■ Exercise prompt ■
The records below should be copied in full, exactly as shown.
[Opening Available data section]
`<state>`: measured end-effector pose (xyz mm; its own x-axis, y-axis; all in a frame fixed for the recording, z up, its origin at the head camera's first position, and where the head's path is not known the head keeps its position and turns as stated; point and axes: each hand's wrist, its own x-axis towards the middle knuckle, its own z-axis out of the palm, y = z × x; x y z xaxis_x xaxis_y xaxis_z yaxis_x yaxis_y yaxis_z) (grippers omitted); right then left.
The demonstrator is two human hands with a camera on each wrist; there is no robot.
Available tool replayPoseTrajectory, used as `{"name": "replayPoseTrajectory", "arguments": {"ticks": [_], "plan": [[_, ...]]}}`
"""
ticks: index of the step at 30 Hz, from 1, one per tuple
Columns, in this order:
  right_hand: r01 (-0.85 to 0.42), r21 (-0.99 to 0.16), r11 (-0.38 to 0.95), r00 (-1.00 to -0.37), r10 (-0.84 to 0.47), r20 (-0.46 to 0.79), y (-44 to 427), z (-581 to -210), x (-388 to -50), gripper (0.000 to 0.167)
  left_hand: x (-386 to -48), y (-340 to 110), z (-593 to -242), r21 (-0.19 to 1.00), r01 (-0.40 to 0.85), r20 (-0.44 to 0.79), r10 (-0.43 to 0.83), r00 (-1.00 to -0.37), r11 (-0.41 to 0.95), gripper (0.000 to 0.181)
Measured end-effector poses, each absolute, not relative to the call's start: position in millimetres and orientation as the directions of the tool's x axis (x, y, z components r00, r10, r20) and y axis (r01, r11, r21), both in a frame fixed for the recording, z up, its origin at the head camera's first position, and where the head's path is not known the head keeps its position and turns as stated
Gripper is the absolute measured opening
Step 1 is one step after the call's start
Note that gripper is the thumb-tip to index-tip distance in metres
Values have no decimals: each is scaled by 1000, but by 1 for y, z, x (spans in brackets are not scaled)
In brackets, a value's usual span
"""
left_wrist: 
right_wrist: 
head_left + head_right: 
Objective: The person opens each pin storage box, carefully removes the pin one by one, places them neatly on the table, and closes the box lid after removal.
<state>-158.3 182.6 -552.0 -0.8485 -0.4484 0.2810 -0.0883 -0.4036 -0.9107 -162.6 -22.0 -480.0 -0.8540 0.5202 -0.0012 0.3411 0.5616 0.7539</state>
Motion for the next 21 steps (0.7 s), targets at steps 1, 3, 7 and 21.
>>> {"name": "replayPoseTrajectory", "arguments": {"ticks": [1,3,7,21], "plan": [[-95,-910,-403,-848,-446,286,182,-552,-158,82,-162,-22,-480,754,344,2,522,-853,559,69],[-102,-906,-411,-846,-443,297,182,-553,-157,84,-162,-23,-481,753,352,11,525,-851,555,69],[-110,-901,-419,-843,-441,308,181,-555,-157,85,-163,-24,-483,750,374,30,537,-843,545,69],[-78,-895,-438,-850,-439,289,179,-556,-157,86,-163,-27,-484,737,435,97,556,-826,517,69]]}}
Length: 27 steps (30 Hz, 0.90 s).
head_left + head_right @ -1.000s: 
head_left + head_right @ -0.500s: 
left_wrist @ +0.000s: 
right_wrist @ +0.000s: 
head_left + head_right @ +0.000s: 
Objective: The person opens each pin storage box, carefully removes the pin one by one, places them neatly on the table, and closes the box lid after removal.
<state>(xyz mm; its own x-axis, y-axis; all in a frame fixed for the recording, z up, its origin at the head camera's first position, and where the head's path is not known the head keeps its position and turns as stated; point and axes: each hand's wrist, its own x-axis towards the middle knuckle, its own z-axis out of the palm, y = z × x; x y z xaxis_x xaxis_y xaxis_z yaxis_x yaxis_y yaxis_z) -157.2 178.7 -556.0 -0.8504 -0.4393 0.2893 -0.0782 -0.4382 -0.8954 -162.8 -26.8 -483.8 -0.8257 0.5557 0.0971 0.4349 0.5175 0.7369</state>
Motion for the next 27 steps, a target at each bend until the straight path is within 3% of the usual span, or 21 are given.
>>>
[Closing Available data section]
■ Result below ■
`<state>`: measured end-effector pose (xyz mm; its own x-axis, y-axis; all in a frame fixed for the recording, z up, its origin at the head camera's first position, and where the head's path is not known the head keeps its position and turns as stated; point and axes: each hand's wrist, its own x-axis towards the middle knuckle, its own z-axis out of the palm, y = z × x; x y z xaxis_x xaxis_y xaxis_z yaxis_x yaxis_y yaxis_z) (grippers omitted); right then left.
The demonstrator is two human hands with a camera on each wrist; there is no robot.
Available tool replayPoseTrajectory, used as `{"name": "replayPoseTrajectory", "arguments": {"ticks": [_], "plan": [[_, ...]]}}`
"""
ticks: index of the step at 30 Hz, from 1, one per tuple
Columns, in this order:
  right_hand: r01 (-0.85 to 0.42), r21 (-0.99 to 0.16), r11 (-0.38 to 0.95), r00 (-1.00 to -0.37), r10 (-0.84 to 0.47), r20 (-0.46 to 0.79), y (-44 to 427), z (-581 to -210), x (-388 to -50), gripper (0.000 to 0.167)
  left_hand: x (-386 to -48), y (-340 to 110), z (-593 to -242), r21 (-0.19 to 1.00), r01 (-0.40 to 0.85), r20 (-0.44 to 0.79), r10 (-0.43 to 0.83), r00 (-1.00 to -0.37), r11 (-0.41 to 0.95), gripper (0.000 to 0.181)
Measured end-effector poses, each absolute, not relative to the call's start: position in millimetres and orientation as the directions of the tool's x axis (x, y, z components r00, r10, r20) and y axis (r01, r11, r21), both in a frame fixed for the recording, z up, its origin at the head camera's first position, and where the head's path is not known the head keeps its position and turns as stated
Gripper is the absolute measured opening
Step 1 is one step after the call's start
Note that gripper is the thumb-tip to index-tip distance in metres
Values have no decimals: each is scaled by 1000, but by 1 for y, z, x (spans in brackets are not scaled)
In brackets, a value's usual span
"""
left_wrist: 
right_wrist: 
head_left + head_right: 
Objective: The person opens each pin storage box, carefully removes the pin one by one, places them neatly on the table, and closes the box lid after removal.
<state>-158.3 182.6 -552.0 -0.8485 -0.4484 0.2810 -0.0883 -0.4036 -0.9107 -162.6 -22.0 -480.0 -0.8540 0.5202 -0.0012 0.3411 0.5616 0.7539</state>
Motion for the next 21 steps (0.7 s), targets at steps 1, 3, 7 and 21.
>>> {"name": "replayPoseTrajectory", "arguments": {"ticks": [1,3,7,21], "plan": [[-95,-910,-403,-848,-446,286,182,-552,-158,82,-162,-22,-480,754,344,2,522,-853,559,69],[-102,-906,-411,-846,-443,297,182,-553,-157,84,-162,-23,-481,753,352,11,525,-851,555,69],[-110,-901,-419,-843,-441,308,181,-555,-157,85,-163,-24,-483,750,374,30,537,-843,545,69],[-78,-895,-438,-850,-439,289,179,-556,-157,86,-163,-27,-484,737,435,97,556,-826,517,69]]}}
Length: 27 steps (30 Hz, 0.90 s).
head_left + head_right @ -1.000s: 
head_left + head_right @ -0.500s: 
left_wrist @ +0.000s: 
right_wrist @ +0.000s: 
head_left + head_right @ +0.000s: 
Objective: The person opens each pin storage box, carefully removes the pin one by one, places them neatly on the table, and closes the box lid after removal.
<state>(xyz mm; its own x-axis, y-axis; all in a frame fixed for the recording, z up, its origin at the head camera's first position, and where the head's path is not known the head keeps its position and turns as stated; point and axes: each hand's wrist, its own x-axis towards the middle knuckle, its own z-axis out of the palm, y = z × x; x y z xaxis_x xaxis_y xaxis_z yaxis_x yaxis_y yaxis_z) -157.2 178.7 -556.0 -0.8504 -0.4393 0.2893 -0.0782 -0.4382 -0.8954 -162.8 -26.8 -483.8 -0.8257 0.5557 0.0971 0.4349 0.5175 0.7369</state>
Motion for the next 27 steps, a target at each bend until the straight path is within 3% of the usual span, or 21 are given.
>>>

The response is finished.